• **EXERCISE REQUIREMENTS**: For each line in the data below that has the word "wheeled", copy that line.

• **STUDY MATERIAL**:
◇ ◇ ◇ ◇ ◇ ◇ ◇
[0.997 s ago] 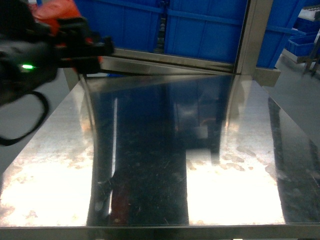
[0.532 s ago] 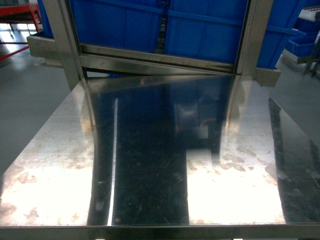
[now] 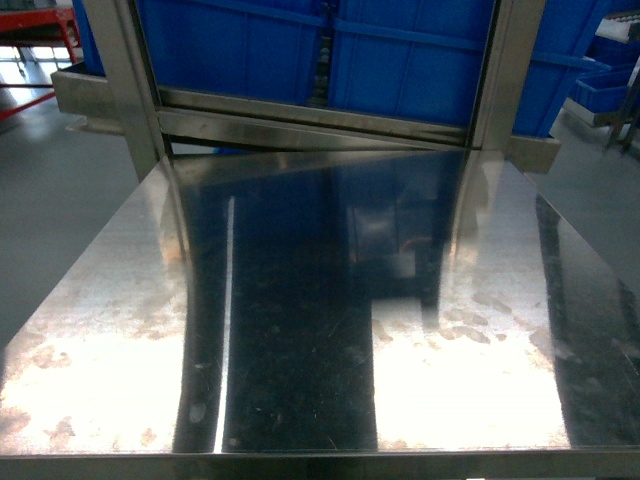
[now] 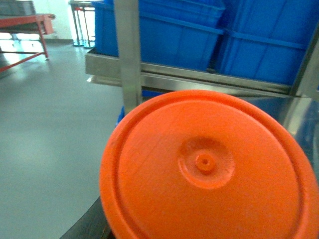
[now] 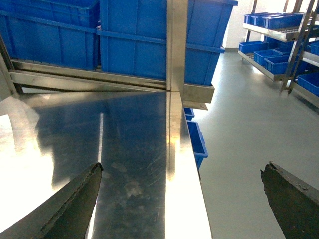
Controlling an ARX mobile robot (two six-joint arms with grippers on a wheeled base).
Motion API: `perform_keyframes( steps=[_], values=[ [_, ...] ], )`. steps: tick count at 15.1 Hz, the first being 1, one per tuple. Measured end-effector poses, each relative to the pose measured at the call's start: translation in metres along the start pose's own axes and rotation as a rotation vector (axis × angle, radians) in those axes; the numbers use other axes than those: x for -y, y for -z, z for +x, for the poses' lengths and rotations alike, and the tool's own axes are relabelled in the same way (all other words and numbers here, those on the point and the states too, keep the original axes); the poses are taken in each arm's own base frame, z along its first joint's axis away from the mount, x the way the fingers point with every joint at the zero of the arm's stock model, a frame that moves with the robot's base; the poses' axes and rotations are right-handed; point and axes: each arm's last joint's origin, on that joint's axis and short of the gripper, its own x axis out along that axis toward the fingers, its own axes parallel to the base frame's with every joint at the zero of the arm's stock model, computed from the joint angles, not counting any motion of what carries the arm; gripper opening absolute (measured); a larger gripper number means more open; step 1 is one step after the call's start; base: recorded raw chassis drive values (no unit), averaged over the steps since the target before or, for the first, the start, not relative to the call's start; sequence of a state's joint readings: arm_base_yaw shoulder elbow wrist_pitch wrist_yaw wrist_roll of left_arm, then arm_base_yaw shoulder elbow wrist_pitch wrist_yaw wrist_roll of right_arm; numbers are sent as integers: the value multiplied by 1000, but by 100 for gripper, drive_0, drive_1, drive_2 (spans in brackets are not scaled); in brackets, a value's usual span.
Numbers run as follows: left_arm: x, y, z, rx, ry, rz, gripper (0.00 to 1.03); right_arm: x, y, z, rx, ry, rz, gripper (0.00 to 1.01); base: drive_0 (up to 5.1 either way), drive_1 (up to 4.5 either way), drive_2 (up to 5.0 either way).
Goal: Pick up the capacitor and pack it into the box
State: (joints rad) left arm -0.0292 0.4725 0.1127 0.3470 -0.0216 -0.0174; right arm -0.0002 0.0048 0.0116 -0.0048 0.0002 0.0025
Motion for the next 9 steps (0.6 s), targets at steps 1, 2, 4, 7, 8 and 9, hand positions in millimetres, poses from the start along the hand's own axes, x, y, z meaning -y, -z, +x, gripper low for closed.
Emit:
perform_keyframes(
  steps=[1,2,4,7,8,9],
  values=[
    [-5,3,-2,1,-32,-1,44,0,0,0,0,0,0,98,0,0,0],
    [-4,5,-5,5,-20,0,44,0,0,0,0,0,0,98,0,0,0],
    [-3,10,-9,6,-4,0,44,0,0,0,0,0,0,98,0,0,0],
    [-3,16,-16,9,-6,0,44,0,0,0,0,0,0,98,0,0,0],
    [-3,17,-17,10,-5,0,44,0,0,0,0,0,0,98,0,0,0],
    [-3,18,-17,29,-5,0,44,0,0,0,0,0,0,98,0,0,0]
  ],
)
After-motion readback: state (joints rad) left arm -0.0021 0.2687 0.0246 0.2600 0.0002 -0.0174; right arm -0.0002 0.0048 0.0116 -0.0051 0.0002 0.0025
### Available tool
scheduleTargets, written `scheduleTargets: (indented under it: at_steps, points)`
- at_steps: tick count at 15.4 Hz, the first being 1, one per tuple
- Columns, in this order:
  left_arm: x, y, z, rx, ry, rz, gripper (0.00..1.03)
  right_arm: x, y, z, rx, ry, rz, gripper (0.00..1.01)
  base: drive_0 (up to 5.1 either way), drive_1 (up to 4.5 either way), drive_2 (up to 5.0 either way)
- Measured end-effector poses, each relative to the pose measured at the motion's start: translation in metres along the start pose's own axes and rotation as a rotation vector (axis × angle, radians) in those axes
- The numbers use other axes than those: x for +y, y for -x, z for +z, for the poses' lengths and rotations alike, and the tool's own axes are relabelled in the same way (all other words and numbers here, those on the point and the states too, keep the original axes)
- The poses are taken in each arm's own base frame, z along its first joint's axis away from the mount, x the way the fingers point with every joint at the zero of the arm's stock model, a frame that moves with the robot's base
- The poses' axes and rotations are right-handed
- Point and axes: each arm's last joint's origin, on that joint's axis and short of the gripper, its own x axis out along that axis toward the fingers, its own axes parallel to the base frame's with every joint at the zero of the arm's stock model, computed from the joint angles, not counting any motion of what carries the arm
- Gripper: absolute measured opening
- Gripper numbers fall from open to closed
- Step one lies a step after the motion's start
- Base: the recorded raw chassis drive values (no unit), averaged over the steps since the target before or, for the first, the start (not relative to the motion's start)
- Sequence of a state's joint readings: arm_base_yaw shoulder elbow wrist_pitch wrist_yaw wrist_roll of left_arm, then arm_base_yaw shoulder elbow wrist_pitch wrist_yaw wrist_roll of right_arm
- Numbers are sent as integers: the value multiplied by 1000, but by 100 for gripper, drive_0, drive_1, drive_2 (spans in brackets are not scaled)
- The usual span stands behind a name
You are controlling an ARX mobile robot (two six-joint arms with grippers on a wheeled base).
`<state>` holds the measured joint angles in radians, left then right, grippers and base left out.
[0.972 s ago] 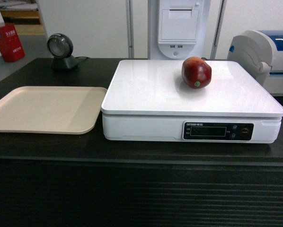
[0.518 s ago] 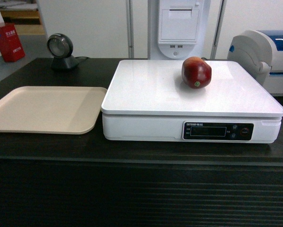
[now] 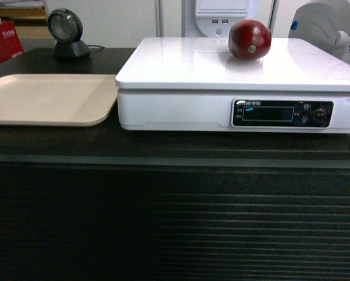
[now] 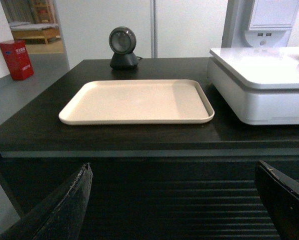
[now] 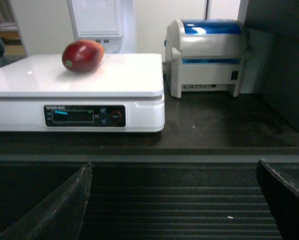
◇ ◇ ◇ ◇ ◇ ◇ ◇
• **ANSWER SPACE**:
Controlling an ARX mobile robot (two six-joint arms with grippers on a wheeled base).
You are controlling an ARX mobile robot (two six-joint arms with grippers on a wheeled base).

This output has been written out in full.